Quantitation of fetal-maternal hemorrhage by flow cytometry. A simple and accurate method.

S J Nance1, J M Nelson, P A Arndt, H C Lam, G Garratty.   

Abstract

A simple and objective assay was developed for the detection and quantitation of fetal-maternal hemorrhage with the use of flow cytometry. In vitro prepared control mixtures of 10%, 2%, 1%, 0.5%, 0.25%, 0.125%, and 0.06% D+ RBCs in D- RBCs were tested (8-11) different times by flow cytometry and gave mean % D+ results of 11.10%, 1.90%, 0.92%, 0.45%, 0.24%, 0.11%, and 0.05%. The coefficient of variation of preparing and testing these mixtures ranged from 11.0 to 15.9% for the 10-0.125% mixtures. Thus, flow cytometry was accurate, reproducible, and sensitive. Flow cytometry was compared with Du tests, rosette tests, and acid elution. The Du test was highly variable because it was not sensitive enough to detect a significant bleed (approximately 0.6%) in some cases and too sensitive (necessitating quantitation of an insignificant bleed) in others. The rosette test was too sensitive.
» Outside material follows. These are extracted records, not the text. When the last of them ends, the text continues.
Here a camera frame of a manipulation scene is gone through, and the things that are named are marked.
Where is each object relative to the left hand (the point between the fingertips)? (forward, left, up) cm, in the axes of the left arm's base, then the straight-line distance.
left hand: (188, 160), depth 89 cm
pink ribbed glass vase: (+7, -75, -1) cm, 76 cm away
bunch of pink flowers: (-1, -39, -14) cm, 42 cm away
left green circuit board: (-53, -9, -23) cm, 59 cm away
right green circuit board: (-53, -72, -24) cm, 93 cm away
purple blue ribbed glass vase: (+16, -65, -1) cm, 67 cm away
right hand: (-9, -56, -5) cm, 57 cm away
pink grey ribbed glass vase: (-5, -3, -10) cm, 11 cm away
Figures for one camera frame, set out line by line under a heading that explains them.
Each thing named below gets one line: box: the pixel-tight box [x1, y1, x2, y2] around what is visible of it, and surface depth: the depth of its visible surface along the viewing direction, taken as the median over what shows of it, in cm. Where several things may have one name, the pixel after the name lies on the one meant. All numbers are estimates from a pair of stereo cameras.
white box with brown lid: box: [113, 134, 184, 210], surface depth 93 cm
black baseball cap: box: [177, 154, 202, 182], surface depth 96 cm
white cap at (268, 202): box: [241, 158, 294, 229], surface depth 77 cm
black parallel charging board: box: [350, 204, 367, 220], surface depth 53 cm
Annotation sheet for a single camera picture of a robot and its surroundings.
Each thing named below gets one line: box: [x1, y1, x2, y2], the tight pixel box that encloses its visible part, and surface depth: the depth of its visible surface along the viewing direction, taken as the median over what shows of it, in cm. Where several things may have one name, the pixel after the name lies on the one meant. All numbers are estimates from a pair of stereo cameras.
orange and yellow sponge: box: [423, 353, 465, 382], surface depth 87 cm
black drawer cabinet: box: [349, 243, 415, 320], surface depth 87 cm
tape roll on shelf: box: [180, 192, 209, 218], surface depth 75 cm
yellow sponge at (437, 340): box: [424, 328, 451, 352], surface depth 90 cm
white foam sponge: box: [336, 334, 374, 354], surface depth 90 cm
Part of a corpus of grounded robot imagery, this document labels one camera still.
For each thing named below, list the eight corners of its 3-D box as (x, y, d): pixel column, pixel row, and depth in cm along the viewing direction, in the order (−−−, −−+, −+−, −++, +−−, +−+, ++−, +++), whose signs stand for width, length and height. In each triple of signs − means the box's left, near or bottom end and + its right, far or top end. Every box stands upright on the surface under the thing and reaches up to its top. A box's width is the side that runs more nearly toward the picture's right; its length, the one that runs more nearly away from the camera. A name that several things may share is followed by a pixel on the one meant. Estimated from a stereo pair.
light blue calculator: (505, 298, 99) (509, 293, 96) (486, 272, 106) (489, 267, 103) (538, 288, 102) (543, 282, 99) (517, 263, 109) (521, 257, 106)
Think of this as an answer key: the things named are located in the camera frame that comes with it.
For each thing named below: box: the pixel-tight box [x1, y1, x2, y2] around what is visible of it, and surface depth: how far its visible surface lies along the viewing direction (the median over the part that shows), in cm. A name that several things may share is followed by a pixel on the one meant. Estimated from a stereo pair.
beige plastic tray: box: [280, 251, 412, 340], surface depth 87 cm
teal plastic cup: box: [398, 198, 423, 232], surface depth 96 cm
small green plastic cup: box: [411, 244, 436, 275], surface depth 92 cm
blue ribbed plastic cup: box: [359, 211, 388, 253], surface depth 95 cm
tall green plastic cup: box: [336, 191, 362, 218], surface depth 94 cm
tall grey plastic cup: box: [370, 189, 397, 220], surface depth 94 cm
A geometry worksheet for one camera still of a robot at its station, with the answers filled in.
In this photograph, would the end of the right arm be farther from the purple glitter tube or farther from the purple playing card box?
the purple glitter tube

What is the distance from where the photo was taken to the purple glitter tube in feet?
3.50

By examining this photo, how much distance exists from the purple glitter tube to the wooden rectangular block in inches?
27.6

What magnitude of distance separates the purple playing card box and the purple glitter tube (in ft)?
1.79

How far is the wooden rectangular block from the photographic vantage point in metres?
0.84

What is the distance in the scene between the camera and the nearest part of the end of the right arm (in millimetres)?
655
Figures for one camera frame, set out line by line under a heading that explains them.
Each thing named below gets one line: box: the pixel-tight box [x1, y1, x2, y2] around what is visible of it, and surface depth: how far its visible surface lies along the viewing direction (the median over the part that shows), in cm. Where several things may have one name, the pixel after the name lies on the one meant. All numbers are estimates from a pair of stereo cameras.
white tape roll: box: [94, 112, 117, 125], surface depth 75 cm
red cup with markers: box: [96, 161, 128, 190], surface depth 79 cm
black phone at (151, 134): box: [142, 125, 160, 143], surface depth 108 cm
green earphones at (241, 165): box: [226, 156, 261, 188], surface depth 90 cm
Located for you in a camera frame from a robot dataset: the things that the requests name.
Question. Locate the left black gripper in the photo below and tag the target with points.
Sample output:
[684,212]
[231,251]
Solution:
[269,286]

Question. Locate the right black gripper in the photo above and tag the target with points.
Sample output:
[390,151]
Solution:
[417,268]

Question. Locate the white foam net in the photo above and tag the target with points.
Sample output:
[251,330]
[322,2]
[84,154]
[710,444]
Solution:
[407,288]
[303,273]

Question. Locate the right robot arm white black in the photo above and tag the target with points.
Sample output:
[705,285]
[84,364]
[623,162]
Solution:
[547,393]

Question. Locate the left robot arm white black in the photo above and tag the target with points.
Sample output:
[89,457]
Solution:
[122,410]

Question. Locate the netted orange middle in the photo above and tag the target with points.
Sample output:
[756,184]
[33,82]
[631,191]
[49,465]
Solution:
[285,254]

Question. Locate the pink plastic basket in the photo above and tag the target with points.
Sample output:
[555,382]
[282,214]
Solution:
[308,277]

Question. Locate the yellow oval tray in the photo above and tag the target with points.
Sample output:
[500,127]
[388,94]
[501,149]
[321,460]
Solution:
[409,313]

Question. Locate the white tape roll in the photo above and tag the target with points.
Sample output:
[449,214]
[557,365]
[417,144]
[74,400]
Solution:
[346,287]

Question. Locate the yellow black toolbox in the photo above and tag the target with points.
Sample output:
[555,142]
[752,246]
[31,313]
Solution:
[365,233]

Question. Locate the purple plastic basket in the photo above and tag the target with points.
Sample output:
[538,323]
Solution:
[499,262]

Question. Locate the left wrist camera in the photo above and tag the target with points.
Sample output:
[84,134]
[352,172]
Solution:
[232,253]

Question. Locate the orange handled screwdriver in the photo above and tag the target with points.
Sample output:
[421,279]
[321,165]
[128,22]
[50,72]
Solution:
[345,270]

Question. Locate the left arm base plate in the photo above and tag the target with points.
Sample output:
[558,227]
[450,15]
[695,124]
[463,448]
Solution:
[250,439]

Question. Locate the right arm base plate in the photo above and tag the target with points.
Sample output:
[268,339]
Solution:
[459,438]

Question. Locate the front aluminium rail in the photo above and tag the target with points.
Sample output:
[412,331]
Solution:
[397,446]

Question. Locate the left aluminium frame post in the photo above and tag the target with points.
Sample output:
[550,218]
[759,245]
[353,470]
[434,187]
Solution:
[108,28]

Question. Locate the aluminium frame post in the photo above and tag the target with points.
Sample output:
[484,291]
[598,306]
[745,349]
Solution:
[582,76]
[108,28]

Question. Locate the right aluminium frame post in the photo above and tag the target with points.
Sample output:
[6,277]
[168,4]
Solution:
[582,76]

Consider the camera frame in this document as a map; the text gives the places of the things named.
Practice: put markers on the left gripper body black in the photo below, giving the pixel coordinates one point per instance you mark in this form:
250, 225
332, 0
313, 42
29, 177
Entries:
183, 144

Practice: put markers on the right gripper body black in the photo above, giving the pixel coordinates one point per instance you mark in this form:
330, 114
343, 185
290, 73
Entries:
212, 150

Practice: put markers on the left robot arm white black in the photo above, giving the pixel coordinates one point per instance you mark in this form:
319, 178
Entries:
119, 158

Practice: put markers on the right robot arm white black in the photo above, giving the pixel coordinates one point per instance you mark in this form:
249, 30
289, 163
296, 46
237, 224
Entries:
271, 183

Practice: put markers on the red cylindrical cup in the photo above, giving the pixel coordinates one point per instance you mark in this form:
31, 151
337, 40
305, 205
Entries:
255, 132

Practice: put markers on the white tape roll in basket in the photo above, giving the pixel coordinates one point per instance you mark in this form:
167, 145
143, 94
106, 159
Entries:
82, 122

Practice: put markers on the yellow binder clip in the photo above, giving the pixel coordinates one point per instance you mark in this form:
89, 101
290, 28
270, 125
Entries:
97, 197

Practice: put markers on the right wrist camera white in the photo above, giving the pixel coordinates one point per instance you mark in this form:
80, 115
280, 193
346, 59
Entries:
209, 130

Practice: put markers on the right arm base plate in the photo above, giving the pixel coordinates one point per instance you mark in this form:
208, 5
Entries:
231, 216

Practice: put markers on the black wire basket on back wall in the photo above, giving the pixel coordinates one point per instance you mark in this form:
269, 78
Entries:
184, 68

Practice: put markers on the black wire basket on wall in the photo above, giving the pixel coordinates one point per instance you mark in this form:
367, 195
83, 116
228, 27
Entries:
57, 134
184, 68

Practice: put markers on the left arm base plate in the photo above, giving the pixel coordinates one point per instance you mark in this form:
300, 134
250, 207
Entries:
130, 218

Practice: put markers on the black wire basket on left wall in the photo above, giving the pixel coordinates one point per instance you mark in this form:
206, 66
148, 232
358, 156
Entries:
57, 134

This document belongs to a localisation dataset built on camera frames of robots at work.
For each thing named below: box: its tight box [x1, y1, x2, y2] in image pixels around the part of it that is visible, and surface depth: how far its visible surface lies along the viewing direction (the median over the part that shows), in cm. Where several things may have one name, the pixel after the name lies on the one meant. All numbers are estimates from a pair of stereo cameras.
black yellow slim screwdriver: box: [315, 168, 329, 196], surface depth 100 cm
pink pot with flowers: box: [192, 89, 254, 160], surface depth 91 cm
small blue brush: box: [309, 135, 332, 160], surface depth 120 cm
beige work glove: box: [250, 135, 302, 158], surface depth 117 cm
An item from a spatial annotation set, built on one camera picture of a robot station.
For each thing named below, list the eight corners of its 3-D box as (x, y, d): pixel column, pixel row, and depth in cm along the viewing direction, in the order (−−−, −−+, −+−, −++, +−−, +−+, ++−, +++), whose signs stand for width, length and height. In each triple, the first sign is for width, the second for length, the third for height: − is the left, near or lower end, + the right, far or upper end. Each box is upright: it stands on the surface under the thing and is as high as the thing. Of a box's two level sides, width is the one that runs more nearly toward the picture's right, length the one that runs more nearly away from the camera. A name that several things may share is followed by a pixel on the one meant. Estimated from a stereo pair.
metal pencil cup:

Acid elution and flow cytometry results did not always agree; acid elution results were approximately twice as high as flow cytometry. The authors believe flow cytometric detection of D+ red blood cells to be more accurate than the detection of fetal hemoglobin by acid elution techniques, which is known to have poor reproducibility. Postpartum samples from 56 D- women who delivered D+ babies were tested. Fifty-two had fetal bleeds less than 0.3% by acid elution and flow cytometry; all had negative Du test results, but there were two false positive results with the use of the rosette technique. Four had significant bleeds (greater than or equal to 0.6%); in all four cases the flow cytometry results were lower than the acid elution results. The authors were able to quantitate a bleed of fetal RBCs, which were D+ only by the Du test, in a D- mother with the use of flow cytometry, and D+ RBCs in a mother whose RBCs were of the rare DVI mosaic phenotype. This would not have been possible with the use of the standard Du or rosette techniques.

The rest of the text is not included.